Apple opens OS X betas to the public

“Big news today from Apple: the company is opening its OS X Beta Seed Program to its customers,” Jim Dalrymple reports for The Loop. “In the past, you needed to be a developer to access beta builds of OS X, but as of OS X 10.9.3, released earlier today, customers can also apply for access.”

“‘Join the OS X Beta Seed Program and help make OS X even better. Install the latest pre-release software, try it out, and submit your feedback,’ reads Apple’s OS X Mavericks Beta page,” Dalrymple reports.

More info and link in the full article here.

MacDailyNews Note: Just a reminder that beta software should not go on production machines. Install betas on testing Macs only.
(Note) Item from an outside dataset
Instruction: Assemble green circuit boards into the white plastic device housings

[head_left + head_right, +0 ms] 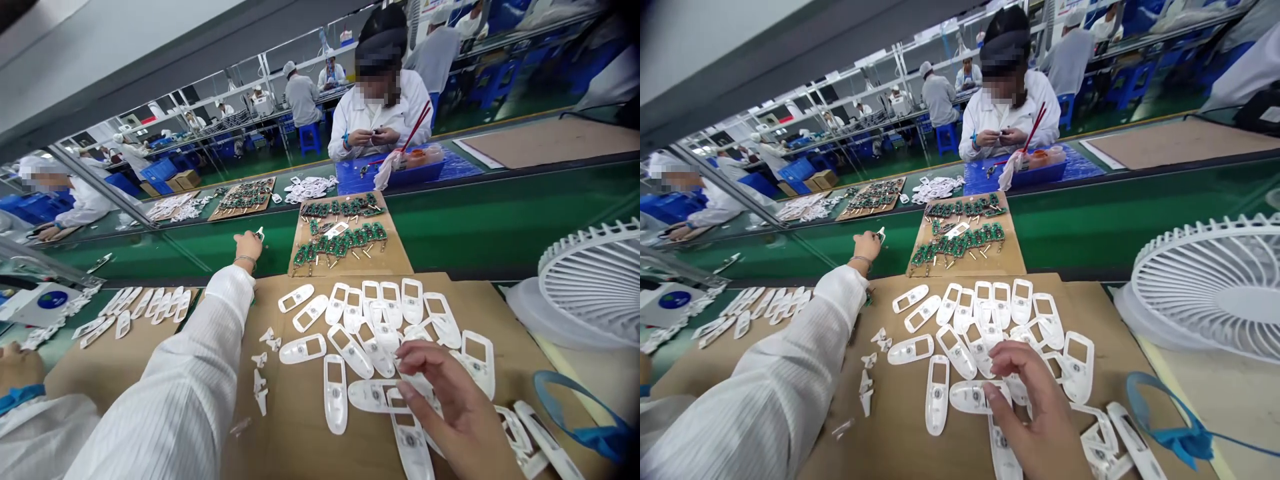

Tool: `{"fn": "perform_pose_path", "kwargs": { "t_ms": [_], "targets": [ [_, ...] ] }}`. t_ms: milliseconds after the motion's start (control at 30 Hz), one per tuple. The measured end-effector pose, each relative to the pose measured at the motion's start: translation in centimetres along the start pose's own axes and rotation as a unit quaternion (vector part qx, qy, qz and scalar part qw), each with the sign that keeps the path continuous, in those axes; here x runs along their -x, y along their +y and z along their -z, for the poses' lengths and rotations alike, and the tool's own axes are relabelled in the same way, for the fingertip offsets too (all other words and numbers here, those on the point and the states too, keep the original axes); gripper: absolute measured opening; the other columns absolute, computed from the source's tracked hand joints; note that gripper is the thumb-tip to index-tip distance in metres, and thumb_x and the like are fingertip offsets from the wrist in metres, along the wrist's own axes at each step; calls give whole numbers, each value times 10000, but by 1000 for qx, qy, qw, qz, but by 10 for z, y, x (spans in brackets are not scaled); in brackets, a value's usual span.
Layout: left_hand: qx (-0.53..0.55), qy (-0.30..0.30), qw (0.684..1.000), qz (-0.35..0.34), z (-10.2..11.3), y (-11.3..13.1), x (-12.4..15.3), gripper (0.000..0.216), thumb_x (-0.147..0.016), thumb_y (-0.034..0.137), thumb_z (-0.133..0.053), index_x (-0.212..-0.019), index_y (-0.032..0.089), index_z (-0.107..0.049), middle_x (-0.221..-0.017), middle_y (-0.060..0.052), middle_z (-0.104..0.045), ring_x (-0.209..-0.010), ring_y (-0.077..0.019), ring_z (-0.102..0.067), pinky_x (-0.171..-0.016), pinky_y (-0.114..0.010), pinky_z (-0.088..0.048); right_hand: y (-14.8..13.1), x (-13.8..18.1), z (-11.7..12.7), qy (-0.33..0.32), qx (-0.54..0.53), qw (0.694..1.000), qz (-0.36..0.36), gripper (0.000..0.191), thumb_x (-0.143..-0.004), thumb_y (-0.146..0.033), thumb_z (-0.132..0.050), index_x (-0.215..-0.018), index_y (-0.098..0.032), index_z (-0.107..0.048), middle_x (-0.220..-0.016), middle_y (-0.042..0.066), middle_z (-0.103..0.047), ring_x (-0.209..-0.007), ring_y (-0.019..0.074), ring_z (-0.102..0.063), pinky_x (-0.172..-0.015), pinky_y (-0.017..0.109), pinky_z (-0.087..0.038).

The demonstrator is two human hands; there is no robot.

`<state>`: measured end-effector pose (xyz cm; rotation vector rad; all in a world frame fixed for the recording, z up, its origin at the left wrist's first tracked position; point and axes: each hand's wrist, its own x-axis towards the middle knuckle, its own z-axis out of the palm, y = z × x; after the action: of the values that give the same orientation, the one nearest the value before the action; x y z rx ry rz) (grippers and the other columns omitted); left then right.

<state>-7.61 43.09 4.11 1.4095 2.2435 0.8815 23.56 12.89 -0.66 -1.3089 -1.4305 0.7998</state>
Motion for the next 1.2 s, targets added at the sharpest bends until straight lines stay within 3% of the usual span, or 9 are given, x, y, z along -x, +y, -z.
{"fn": "perform_pose_path", "kwargs": {
  "t_ms": [233, 433, 567, 667, 800, 867, 1000, 1100, 1200],
  "targets": [
    [-146, 28, 989, 18, -31, -15, -31, 372, -905, 335, -586, -1230, 161, -544, -1285, -109, -543, -1123, -253, -566, -933, -483, -498, -4, 2, 4, -15, 71, 997, 40, 149, -851, -274, -581, -978, -300, -509, -1005, 62, -606, -968, 231, -639, -765, 330, -572],
    [-191, 45, 981, 7, -23, -23, -18, 387, -908, 348, -577, -1244, 160, -536, -1316, -116, -522, -1174, -269, -532, -977, -519, -456, -4, -2, 2, -6, 88, 995, 51, 120, -852, -257, -572, -959, -293, -532, -987, 62, -624, -949, 230, -657, -741, 326, -585],
    [-208, 25, 976, -57, -8, 3, -19, 403, -909, 348, -566, -1264, 162, -518, -1350, -122, -490, -1223, -291, -489, -1012, -544, -411, -10, -5, 2, 24, 127, 988, 90, 90, -847, -253, -561, -927, -294, -547, -923, 56, -651, -849, 225, -681, -663, 321, -597],
    [-207, -53, 960, -180, 9, 29, -10, 374, -909, 300, -533, -1238, 124, -544, -1309, -148, -522, -1238, -283, -471, -1059, -466, -362, -37, -9, 6, -9, 173, 974, 145, 131, -831, -230, -567, -942, -301, -564, -881, 33, -678, -783, 200, -687, -606, 281, -591],
    [-186, -163, 910, -333, 41, 46, 39, 398, -903, 385, -481, -1215, 159, -580, -1171, -104, -619, -1077, -246, -569, -1005, -372, -412, -85, -46, 0, -108, 264, 931, 228, 115, -854, -224, -523, -841, -271, -627, -800, 54, -696, -708, 224, -667, -586, 333, -548],
    [-181, -196, 887, -378, 57, 45, 79, 403, -894, 421, -481, -1186, 171, -601, -1175, -100, -628, -1040, -251, -591, -972, -375, -444, -98, -89, -13, -114, 341, 916, 176, 212, -879, -233, -480, -729, -239, -629, -707, 79, -668, -645, 245, -637, -557, 362, -496],
    [-190, -234, 834, -462, 90, 26, 169, 433, -921, 457, -436, -1223, 187, -590, -1186, -139, -633, -1089, -294, -593, -976, -440, -458, -80, -200, -45, -129, 423, 897, -13, 148, -885, -220, -560, -824, -158, -680, -884, 147, -701, -864, 264, -671, -750, 360, -496],
    [-131, -273, 840, -451, 112, -6, 223, 386, -911, 411, -494, -1268, 283, -565, -1234, -92, -639, -1148, -263, -589, -981, -392, -486, -46, -262, -61, -110, 434, 891, -79, 273, -906, -344, -598, -1043, -110, -638, -1064, 110, -661, -973, 208, -641, -854, 390, -516],
    [-39, -264, 891, -367, 128, -48, 254, 308, -892, 385, -518, -1173, 337, -634, -1061, -54, -720, -1019, -237, -663, -900, -350, -552, -16, -290, -70, -80, 439, 886, -122, 332, -907, -343, -602, -1147, -114, -598, -1179, 119, -611, -1043, 221, -613, -896, 424, -514]
  ]
}}
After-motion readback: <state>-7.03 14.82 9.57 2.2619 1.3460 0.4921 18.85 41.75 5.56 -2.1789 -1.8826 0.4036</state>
[Attribution: 9to5Mac. Thanks to MacDailyNews Reader “Bill” for the heads up.]

27 Comments

      1. Uh, there’s the little issue of reputation. Developers understand what it’s like to be running beta software and tracking bugs through a quality assurance program. It is often the antithesis of “it just works.” So what Apple is really saying is that in the modern 10.9 sandboxed world they are confident that bugs are isolated and few. If you’ve done the update you have probably noticed a feedback app in the dock. This isn’t so much about reporting bugs as it is about gaining insight into what you like and don’t like, what features are missing, etc.

  1. In the past, you needed to be a developer to access beta builds of OS X

    WRONG. I’m not a developer and have been part of the ‘AppleSeed’ program for years.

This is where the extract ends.